Elle eut un gémissement profond lorsqu’elle sentit la verge large de Jacques la pénétrer. Il déboutonna son chemisier, et s’empara de sa bouche des tétons dardés des seins généreux de Murielle.

Les amants n’avaient pas remarqué qu’ils étaient observés.

Dans la voiture à coté, Julia ne perdait aucun des moments de cette étreinte. Elle avait ouvert son jean et glissé sa main dedans. Elle ne portait rien, elle était fascinée par le membre de Jacques. Elle rêvait de l’avoir en bouche, de l’avoir en elle.

Murielle s’accroupit sur Jacques, bascula en arrière pour lui offrir la vue de sa verge allant et venant dans son vagin brulant. Il glissa deux doigts accompagnant sa verge et ses Murielle cria son plaisir, caressant son clitoris de ses doigts.

Ils eurent un puissant orgasme lorsqu’il se rependit en elle. Ils restèrent un moment soudé l’un à l’autre.

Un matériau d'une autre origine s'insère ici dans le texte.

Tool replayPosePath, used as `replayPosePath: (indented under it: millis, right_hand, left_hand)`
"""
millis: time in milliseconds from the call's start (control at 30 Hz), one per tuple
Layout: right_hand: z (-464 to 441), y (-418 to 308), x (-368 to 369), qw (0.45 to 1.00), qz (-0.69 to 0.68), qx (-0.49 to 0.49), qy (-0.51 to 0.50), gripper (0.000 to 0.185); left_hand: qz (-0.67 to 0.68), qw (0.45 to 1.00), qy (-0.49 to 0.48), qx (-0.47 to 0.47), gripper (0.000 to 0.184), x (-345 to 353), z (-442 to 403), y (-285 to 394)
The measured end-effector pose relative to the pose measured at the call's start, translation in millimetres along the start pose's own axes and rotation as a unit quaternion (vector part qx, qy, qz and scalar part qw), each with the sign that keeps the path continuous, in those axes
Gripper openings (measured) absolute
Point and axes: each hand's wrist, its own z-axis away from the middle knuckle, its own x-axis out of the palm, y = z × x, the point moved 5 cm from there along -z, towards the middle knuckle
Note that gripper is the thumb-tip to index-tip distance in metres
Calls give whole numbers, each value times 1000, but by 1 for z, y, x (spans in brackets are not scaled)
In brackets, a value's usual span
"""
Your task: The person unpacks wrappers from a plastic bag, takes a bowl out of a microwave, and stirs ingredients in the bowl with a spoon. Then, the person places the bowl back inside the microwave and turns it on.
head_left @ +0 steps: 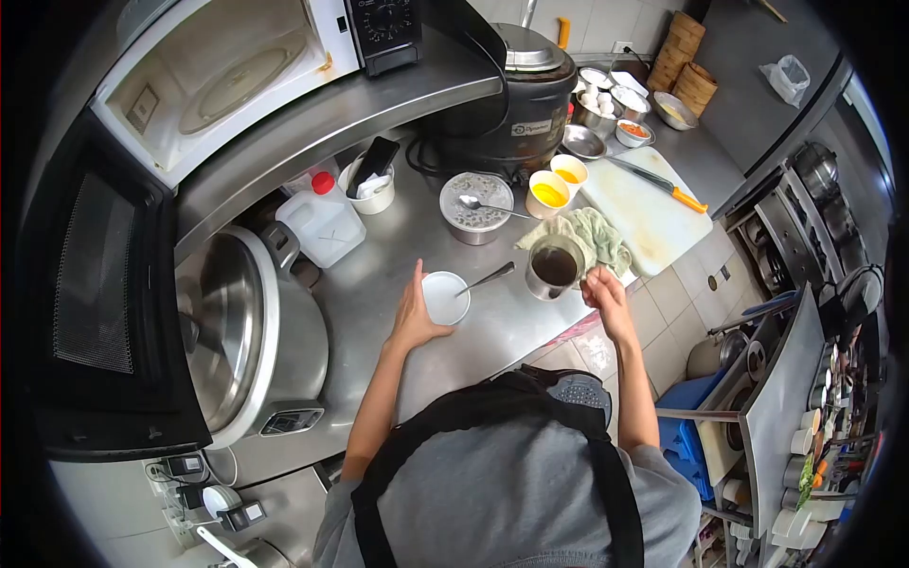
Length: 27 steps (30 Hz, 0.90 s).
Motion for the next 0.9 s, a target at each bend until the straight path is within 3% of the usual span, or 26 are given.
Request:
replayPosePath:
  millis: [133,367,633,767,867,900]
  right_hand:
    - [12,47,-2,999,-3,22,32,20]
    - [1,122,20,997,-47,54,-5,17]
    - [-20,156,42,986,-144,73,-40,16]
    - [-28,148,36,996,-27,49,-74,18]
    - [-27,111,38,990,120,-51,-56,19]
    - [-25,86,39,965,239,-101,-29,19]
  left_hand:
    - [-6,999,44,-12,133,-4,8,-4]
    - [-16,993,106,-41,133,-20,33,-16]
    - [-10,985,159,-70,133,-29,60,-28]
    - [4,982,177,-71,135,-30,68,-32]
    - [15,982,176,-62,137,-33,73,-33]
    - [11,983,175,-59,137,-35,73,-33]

Julia eut en même temps un orgasme violent, lorsqu’elle vit se répandre Jacques en Murielle.

Elle était trempée.

« Je le veux se dit elle »

Elle attendit qu’ils partent, elle alla boire un verre dans un bar, rencontra deux hommes et fini la nuit avec eux en pensant que Jacques aurait pu être un de ces hommes. Mais elle le voulait seul pour elle.

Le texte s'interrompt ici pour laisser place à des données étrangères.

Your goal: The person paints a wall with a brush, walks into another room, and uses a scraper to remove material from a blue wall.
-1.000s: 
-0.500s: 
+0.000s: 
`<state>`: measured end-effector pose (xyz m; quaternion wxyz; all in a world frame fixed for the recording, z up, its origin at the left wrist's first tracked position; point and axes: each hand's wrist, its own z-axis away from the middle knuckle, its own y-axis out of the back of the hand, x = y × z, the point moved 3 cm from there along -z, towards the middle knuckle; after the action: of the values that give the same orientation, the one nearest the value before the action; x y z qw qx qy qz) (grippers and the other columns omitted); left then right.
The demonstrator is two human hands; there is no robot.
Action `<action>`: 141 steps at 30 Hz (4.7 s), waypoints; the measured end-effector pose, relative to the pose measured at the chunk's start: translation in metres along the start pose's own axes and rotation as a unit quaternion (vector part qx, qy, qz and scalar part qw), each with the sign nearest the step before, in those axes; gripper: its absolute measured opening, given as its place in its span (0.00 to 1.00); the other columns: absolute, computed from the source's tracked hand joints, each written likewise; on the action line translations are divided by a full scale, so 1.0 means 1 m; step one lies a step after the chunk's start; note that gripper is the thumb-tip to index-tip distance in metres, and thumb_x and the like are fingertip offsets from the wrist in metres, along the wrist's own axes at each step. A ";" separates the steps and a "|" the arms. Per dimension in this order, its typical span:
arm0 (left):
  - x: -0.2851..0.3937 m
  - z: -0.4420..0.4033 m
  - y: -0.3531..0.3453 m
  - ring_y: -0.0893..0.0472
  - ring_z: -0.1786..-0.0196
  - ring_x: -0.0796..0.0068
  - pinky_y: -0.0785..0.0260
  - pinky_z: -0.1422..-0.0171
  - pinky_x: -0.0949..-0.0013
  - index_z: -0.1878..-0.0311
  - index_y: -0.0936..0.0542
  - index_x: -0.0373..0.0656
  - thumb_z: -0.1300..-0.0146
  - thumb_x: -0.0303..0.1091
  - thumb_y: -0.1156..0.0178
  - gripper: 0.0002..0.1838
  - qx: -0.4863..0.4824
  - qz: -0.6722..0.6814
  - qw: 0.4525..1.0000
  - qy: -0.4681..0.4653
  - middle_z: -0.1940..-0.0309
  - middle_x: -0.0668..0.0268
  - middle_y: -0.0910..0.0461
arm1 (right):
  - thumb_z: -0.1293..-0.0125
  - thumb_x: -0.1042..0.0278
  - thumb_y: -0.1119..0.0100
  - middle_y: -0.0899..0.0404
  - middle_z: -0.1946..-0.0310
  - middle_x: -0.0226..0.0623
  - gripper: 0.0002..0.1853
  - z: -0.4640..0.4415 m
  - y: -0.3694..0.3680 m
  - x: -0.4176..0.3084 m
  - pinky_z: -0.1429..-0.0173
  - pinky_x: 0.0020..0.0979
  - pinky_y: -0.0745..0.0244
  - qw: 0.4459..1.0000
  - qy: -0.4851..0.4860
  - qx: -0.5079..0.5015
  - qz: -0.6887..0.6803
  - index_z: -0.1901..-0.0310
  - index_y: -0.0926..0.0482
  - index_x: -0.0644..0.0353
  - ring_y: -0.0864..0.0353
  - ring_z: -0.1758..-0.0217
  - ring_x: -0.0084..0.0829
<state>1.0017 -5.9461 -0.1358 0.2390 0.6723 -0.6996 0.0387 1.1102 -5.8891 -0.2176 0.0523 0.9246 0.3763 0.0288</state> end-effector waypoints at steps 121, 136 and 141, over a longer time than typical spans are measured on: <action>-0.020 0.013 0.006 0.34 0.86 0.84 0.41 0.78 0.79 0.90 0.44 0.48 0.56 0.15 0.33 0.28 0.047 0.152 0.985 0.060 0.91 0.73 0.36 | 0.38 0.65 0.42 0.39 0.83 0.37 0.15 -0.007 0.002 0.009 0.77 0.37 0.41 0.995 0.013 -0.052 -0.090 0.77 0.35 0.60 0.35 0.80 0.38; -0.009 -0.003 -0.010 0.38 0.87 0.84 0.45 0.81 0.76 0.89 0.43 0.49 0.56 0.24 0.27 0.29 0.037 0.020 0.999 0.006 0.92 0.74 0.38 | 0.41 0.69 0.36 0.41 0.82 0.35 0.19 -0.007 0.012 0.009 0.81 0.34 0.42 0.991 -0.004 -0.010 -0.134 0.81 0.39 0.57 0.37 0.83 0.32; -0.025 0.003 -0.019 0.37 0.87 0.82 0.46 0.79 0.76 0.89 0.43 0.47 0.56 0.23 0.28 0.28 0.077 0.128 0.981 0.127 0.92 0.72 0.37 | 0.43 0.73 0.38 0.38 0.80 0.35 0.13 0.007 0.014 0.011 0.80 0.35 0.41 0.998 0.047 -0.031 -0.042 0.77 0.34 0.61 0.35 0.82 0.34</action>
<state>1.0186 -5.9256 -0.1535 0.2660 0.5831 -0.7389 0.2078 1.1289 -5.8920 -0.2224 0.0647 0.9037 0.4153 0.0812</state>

Mais il était temps de rentrer, Murielle rejoindre son mari et Jacques sa femme.

Ils ne parlèrent pas sur le retour

Ils se quittèrent en s’embrassant en ami.

Jacques rentra chez lui. Dans la nuit il fit l’amour à sa femme, mais les images de Murielle s’entremêlaient, mais à son grand étonnement celles de Julia.

Lundi Jacques pris la route seul, il devait rentrer tard.

Murielle n’était pas là, elle avait pris un jour de congé.

Il était tard.

Jacques était à son bureau, lorsque la porte s’ouvrit. Julia était là, elle portait une robe se boutonnant sur le devant.

« Jacques dit- elle sans détour, vendredi soir j’ai vu que vous étiez un amant des plus agréable à voir lorsque vous faite l’amour à une femme.

Jacques sourit, elle ouvrit sa robe, elle était totalement nue.

« Fais moi l’amour, baise moi, prends moi »

Jacques se leva la prit par les hanches, l’embrassa avec fougue, la bascula sur le bureau, dont les pots à crayons chutèrent sur le sol.

Et s’agenouillant, il plongea son visage entre ses cuisses. Sa langue la posséda. Ils étaient seuls dans la mairie et elle se lâcha criant son plaisir.

Elle éjacula sa cyprine dans la bouche de Jacques.

Elle le repoussa, et s’empara de la verge tendue de Jacques. Quelle douce sensation de sentir la petite perle sur son pieu. Sa langue était douce et habile. Il s’épancha en elle, elle ne perdit aucune goutte de son sperme.

Ils s’embrassèrent à nouveau mêlant salive cyprine et sperme.

Julia un sourire aux lèvres dit alors, j’ai envie que tu me prennes sur le bureau du maire.